Tekrar NetAcad aracılığıyla, eylül ayında hayata geçirdiğimiz, siber güvenlik alanında meslek fırsatları yaratmayı ve bayanları bölüme kazandırmayı amaçlayan “Siber Güvenliğe KAtılım” programına, yüzde 60’ı bayan yaklaşık 2600 kişi kayıt yaptırdı. Beş gün süren ve online ortamda fiyatsız verilen eğitimler sonucunda imtihanla seçilen 36 üniversite öğrencisine (%62 bayan, %38 Erkek) 26 Ekim – 13 Aralık tarihlerinde, Cisco çalışanları tarafından 70 saatlik Siber Güvenlik Operasyon Merkezi Uzmanlık Eğitimi verildi. Öğrenciler tekrar Cisco çalışanlarından güvenlik eser yelpazesini öğrendikleri ‘Threat Hunting Workshop’a katıldılar. Final imtihanında başarılı olan 26 üniversite öğrencisi ise bölümde geçerli olan “Cyber Ops Associate” sertifika imtihanına fiyatsız katılmaya hak kazandı.
Türkiye’nin geleceğine yönelik bir öbür kıymetli yatırımımız da İnovasyon Merkezimiz.
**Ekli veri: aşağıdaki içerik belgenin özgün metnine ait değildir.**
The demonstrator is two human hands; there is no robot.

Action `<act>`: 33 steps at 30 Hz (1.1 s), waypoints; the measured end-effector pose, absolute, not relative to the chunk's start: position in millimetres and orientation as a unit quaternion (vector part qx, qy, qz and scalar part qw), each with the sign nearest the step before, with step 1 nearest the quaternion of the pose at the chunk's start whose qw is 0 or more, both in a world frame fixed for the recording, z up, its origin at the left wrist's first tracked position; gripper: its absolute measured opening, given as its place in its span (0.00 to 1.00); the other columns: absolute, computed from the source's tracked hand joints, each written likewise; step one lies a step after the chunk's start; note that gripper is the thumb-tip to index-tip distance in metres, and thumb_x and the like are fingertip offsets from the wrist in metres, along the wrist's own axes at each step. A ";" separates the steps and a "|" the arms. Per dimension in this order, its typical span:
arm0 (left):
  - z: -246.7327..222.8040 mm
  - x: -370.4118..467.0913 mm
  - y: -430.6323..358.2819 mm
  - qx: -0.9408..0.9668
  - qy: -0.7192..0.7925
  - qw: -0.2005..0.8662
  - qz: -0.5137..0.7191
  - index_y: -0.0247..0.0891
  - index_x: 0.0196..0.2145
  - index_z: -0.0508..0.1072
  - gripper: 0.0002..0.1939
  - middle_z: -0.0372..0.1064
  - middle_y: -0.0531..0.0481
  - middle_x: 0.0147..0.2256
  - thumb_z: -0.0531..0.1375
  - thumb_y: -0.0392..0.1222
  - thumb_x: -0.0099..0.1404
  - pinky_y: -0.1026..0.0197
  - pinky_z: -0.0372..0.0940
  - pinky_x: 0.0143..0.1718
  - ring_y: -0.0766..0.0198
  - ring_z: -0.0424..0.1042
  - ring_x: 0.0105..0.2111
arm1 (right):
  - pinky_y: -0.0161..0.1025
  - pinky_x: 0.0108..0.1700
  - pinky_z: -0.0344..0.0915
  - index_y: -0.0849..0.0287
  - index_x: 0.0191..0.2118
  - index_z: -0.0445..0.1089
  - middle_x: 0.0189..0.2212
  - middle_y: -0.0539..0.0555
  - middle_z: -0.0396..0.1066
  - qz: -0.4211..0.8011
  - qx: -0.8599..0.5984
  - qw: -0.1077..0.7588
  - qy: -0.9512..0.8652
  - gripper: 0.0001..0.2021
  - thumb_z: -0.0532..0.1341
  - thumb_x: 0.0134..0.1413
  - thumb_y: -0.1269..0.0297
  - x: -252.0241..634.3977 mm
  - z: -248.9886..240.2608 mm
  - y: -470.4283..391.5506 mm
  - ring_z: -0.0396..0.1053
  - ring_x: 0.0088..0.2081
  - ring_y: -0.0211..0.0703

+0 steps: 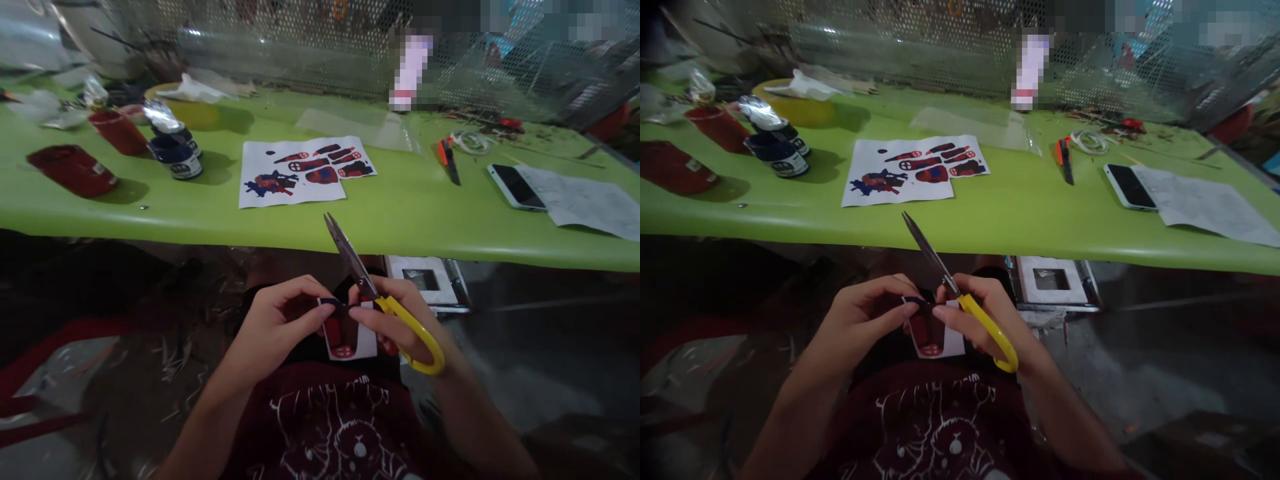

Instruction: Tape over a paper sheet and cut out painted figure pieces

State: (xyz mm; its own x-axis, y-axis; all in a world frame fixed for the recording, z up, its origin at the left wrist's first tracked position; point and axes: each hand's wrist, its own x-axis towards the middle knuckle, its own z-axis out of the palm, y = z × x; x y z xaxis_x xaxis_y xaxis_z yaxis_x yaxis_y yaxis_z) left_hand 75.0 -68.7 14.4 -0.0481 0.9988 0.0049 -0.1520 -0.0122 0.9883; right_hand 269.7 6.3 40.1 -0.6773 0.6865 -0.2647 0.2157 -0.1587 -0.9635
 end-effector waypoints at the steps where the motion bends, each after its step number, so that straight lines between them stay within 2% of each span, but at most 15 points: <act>1: 12.8 76.1 -69.2 0.438 0.473 0.531 0.550 0.37 0.35 0.79 0.04 0.73 0.51 0.32 0.68 0.40 0.64 0.66 0.69 0.30 0.67 0.71 0.29 | 0.28 0.14 0.51 0.56 0.36 0.70 0.16 0.40 0.57 0.678 -0.364 0.173 -0.615 0.08 0.68 0.56 0.60 269.5 40.5 6.8 0.54 0.13 0.30; 8: 6.4 78.8 -72.7 0.396 0.486 0.558 0.544 0.38 0.36 0.79 0.08 0.75 0.50 0.32 0.70 0.43 0.62 0.64 0.69 0.32 0.65 0.72 0.29 | 0.28 0.13 0.54 0.56 0.35 0.71 0.13 0.41 0.59 0.706 -0.350 0.190 -0.586 0.11 0.67 0.56 0.54 271.8 40.0 10.1 0.55 0.12 0.31; 18: 4.0 77.2 -71.1 0.361 0.425 0.620 0.552 0.39 0.33 0.80 0.06 0.73 0.50 0.33 0.72 0.42 0.59 0.64 0.65 0.36 0.65 0.71 0.33 | 0.27 0.12 0.55 0.55 0.37 0.72 0.13 0.41 0.61 0.729 -0.347 0.174 -0.564 0.10 0.67 0.57 0.56 277.5 31.1 12.6 0.54 0.12 0.31; 26: -4.1 79.0 -67.3 0.322 0.402 0.642 0.568 0.41 0.32 0.82 0.05 0.76 0.51 0.32 0.72 0.41 0.59 0.64 0.67 0.39 0.65 0.73 0.34 | 0.26 0.14 0.55 0.57 0.38 0.70 0.14 0.40 0.61 0.710 -0.341 0.179 -0.589 0.09 0.66 0.59 0.57 272.1 33.1 10.7 0.54 0.13 0.29; 33: -13.5 79.3 -63.9 0.361 0.327 0.643 0.591 0.42 0.33 0.83 0.02 0.77 0.49 0.40 0.70 0.36 0.62 0.60 0.68 0.48 0.61 0.75 0.44 | 0.25 0.14 0.56 0.57 0.39 0.70 0.14 0.40 0.61 0.722 -0.342 0.175 -0.575 0.11 0.67 0.59 0.55 270.7 25.8 10.4 0.55 0.13 0.29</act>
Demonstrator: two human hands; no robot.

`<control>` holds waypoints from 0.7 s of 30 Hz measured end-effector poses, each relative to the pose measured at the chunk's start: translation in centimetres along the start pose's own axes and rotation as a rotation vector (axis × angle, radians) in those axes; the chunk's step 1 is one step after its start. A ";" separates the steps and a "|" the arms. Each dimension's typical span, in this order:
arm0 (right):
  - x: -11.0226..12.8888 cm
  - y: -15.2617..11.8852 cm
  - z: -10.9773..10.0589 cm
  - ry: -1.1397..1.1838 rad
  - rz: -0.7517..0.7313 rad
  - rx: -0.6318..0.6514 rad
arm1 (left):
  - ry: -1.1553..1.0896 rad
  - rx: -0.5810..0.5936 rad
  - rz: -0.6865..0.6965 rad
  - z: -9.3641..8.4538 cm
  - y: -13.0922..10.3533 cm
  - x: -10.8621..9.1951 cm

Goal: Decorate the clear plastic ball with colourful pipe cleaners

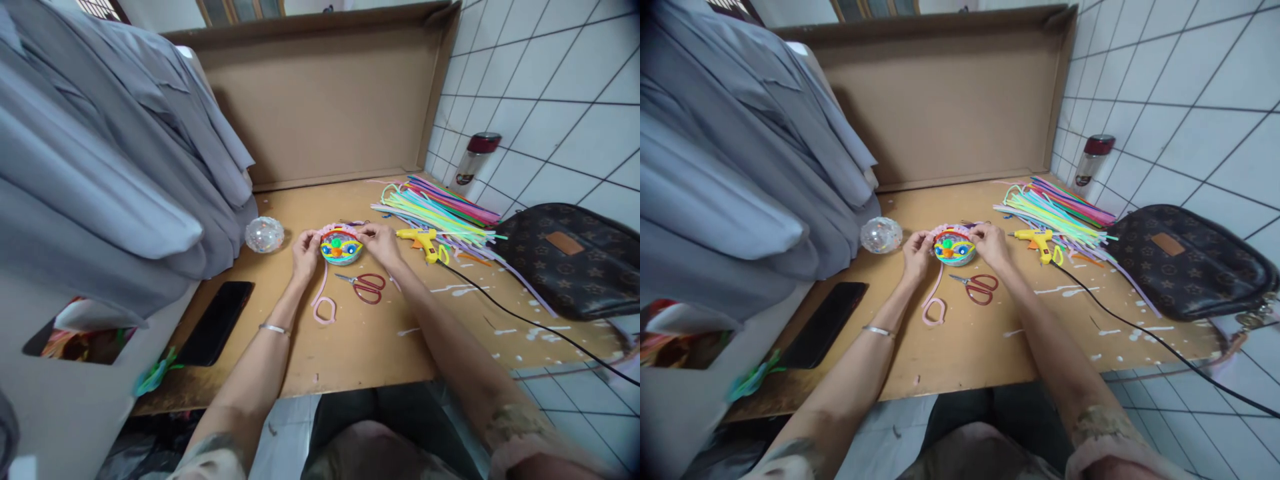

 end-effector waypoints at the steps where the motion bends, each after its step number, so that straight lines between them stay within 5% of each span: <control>1: 0.0 0.0 0.0 0.000 0.001 0.007 | 0.005 0.006 -0.001 0.0 0.1 0.0; 21: 3.0 0.5 1.1 0.105 -0.202 0.027 | 0.013 0.088 0.061 0.3 0.2 -0.4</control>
Point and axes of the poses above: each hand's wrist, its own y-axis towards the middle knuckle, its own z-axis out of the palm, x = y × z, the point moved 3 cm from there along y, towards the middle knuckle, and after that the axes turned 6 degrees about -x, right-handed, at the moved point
Merkezde, ulaşım, lojistik ve tele-sağlık üzere alanlarda projeler geliştiriliyor. İnovasyon Merkezi, müşterilerin, iş ortaklarının, yeni teşebbüslerin, devlet kurumlarının ve akademinin buluştuğu canlı bir inovasyon ekosistemi yaratacak bir harikalık merkezi olarak faaliyet göstermektedir. Merkezde yakın vakitte geliştirilen tahlillerden biri de pandemi periyodunda pek çok avantaj sağlayacağına inandığımız “akıllı hastane yönetimi”dir. Bu sayede sıhhat kuruluşlarında operasyonel süreçlerin izlenebilirliği ve verimliliği artacak, süreçler hızlanacak ve kaynakların âtıl kullanımı da azalacaktır.